**Exercise aim:** Your job is to transcribe the material exactly. Keep every line.

**Given information:**

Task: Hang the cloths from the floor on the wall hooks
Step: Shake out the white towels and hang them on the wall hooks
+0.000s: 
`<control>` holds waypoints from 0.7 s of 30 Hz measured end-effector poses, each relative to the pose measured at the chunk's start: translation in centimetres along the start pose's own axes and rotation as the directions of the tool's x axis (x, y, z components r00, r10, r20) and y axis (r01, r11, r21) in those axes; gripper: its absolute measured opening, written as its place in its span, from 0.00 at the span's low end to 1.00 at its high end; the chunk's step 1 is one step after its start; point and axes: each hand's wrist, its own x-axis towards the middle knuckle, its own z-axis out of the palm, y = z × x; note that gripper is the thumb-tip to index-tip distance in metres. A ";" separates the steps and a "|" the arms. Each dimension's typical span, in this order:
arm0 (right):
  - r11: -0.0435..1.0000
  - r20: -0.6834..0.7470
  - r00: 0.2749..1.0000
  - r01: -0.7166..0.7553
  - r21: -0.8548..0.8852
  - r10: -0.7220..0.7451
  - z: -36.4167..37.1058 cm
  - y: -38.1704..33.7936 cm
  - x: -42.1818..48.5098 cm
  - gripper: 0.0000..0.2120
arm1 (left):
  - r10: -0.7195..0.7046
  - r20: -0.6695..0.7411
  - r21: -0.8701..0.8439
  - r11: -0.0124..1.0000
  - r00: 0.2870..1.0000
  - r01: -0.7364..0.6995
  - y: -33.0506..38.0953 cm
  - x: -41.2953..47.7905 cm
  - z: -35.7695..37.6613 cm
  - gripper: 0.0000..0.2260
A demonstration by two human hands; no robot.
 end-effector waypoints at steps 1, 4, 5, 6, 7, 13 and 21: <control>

**Your response:**
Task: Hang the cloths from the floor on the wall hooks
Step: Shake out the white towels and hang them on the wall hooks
+0.000s: 
`<control>` holds waypoints from 0.7 s of 30 Hz measured end-effector poses, each relative to the pose measured at the chunk's start: translation in centimetres along the start pose's own axes and rotation as the directions of the tool's x axis (x, y, z components r00, r10, r20) and y axis (r01, r11, r21) in those axes; gripper: its absolute measured opening, written as its place in its span, from 0.00 at the span's low end to 1.00 at its high end; the chunk's step 1 is one step after its start; point and axes: each hand's wrist, its own x-axis towards the middle knuckle, its own z-axis out of the palm, y = z × x; note that gripper is the thumb-tip to index-tip distance in metres. A ";" separates the steps and a "|" the arms. Each dimension's typical span, in this order:
arm0 (right):
  - r11: -0.0435..1.0000
  - r20: -0.6834..0.7470
  - r00: 0.2749..1.0000
  - r01: -0.7166..0.7553
  - r21: -0.8548..0.8852
  - r10: -0.7220..0.7451
  - z: -36.4167..37.1058 cm
  - y: -38.1704..33.7936 cm
  - x: -42.1818..48.5098 cm
  - gripper: 0.0000..0.2120
arm1 (left):
  - r10: -0.7195..0.7046
  - r20: -0.6695..0.7411
  - r21: -0.8701..0.8439
  - r11: -0.0124..1.0000
  - r00: 0.2870..1.0000
  - r01: -0.7364..0.6995
  - y: -33.0506..38.0953 cm
  - x: -41.2953..47.7905 cm
  - z: -35.7695..37.6613 cm
  - gripper: 0.0000..0.2260
A demonstration by two human hands; no robot.
 end-effector waypoints at steps 1, 4, 5, 6, 7, 13 and 21: <control>

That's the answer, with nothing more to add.